Reverse ε→γ transformations of temperature-induced and stress-induced martensites in Fe–Mn–Si alloys with shape memory effect

Abstract

In this work we argue that the reverse martensitic transformation (MT) of the stress-induced martensite (SIM) of Fe–Mn–Si-based alloys for moderate prestrains occurs in essentially thermoelastic-like way, in contrast to non-thermoelastic MT of temperature-induced martensite (TIM). We compare, using a number of complementary experimental techniques, the temperatures and the kinetics of the reverse ε→γ martensitic transformation of SIM and TIM for commercial and model Fe–Mn–Si alloys after various thermomechanical treatments. We claim that two studied phenomena are generic in Fe–Mn–Si-based alloys of different compositions and microstructure: first, opposite to the conventional effect of stabilization of martensite by prestrain, the reverse MT during heating of alloys prestrained in bending and tension starts well below (up to 100 K) the start temperature of the reverse MT for the TIM of the same alloy. The difference between engineering temperatures of the start of the reverse transformation, As, for SIM and TIM reaches ca. 50 K, pointing to a need to consider different As for TIM and SIM, AsTIM and AsSIM. Second, the reverse transformations of TIM and SIM show very different kinetics.

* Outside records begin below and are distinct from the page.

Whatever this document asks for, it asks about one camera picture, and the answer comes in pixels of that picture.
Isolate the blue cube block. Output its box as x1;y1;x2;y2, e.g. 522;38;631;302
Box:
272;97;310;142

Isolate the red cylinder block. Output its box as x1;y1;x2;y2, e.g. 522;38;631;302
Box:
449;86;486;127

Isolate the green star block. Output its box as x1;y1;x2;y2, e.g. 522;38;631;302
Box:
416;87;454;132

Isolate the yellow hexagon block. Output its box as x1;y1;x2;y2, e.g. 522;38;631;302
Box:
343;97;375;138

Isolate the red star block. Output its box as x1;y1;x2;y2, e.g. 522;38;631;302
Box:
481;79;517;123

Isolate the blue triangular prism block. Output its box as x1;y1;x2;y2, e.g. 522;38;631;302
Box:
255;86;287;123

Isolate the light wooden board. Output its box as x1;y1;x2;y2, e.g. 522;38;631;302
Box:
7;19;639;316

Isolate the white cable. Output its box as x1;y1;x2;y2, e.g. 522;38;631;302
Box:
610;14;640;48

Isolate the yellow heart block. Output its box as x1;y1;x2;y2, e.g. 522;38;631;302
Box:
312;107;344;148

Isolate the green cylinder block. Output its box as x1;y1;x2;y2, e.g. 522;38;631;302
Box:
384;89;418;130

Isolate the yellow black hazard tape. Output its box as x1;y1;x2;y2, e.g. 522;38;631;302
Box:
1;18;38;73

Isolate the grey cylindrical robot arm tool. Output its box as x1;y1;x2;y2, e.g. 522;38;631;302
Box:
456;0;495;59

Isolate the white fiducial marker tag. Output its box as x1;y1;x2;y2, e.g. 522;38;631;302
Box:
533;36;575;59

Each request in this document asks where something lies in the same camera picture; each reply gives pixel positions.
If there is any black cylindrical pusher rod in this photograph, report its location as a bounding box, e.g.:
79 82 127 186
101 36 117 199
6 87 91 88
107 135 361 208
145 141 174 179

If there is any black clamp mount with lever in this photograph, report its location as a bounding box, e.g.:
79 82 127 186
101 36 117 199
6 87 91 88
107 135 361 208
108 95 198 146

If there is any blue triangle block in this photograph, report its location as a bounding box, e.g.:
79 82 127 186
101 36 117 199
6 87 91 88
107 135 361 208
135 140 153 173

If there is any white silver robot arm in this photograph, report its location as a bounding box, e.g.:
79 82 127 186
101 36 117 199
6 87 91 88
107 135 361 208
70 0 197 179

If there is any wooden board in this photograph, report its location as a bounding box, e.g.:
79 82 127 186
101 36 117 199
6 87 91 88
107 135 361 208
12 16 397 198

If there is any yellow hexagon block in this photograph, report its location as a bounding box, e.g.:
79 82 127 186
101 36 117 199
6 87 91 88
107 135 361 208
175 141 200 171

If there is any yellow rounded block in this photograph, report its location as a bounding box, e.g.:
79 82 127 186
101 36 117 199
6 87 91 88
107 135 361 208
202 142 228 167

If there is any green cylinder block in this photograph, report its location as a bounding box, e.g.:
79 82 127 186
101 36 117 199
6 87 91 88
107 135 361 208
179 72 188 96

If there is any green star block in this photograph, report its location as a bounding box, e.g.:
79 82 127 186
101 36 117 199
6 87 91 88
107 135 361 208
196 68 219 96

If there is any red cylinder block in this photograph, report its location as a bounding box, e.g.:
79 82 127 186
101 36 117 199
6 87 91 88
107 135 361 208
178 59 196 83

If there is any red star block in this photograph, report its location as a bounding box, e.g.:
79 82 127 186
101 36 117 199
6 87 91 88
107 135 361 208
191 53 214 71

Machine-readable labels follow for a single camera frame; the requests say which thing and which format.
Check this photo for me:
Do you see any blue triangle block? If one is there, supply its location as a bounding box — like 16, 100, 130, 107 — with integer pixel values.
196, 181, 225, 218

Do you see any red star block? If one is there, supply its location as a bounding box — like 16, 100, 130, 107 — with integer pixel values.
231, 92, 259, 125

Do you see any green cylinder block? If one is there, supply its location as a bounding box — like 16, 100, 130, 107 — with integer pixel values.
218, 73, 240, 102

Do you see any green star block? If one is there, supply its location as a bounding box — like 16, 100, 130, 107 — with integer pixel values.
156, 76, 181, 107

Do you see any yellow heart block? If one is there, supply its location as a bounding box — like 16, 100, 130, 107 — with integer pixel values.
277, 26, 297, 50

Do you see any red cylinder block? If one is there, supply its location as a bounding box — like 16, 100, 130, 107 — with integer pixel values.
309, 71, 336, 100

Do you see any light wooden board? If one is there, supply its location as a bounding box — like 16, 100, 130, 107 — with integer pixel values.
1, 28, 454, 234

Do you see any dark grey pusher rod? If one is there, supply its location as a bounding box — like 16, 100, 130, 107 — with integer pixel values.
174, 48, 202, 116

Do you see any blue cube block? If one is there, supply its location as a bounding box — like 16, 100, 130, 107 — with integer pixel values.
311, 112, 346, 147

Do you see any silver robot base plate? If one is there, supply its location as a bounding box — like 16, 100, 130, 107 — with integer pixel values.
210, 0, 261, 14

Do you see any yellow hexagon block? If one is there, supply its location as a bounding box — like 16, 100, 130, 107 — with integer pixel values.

The reverse MT of SIM is diffuse over the temperature range exceeding 100 K. The reverse MT of TIM, on the contrary, is well localized within the temperature range of ca. 20 K. The experimental observations can be interpreted assuming that, due to the differences in the formation mechanisms of SIM and TIM, the latter shows non-thermoelastic behaviour, whereas the SIM shows similarities with the thermoelastic martensites stabilized by prestrain.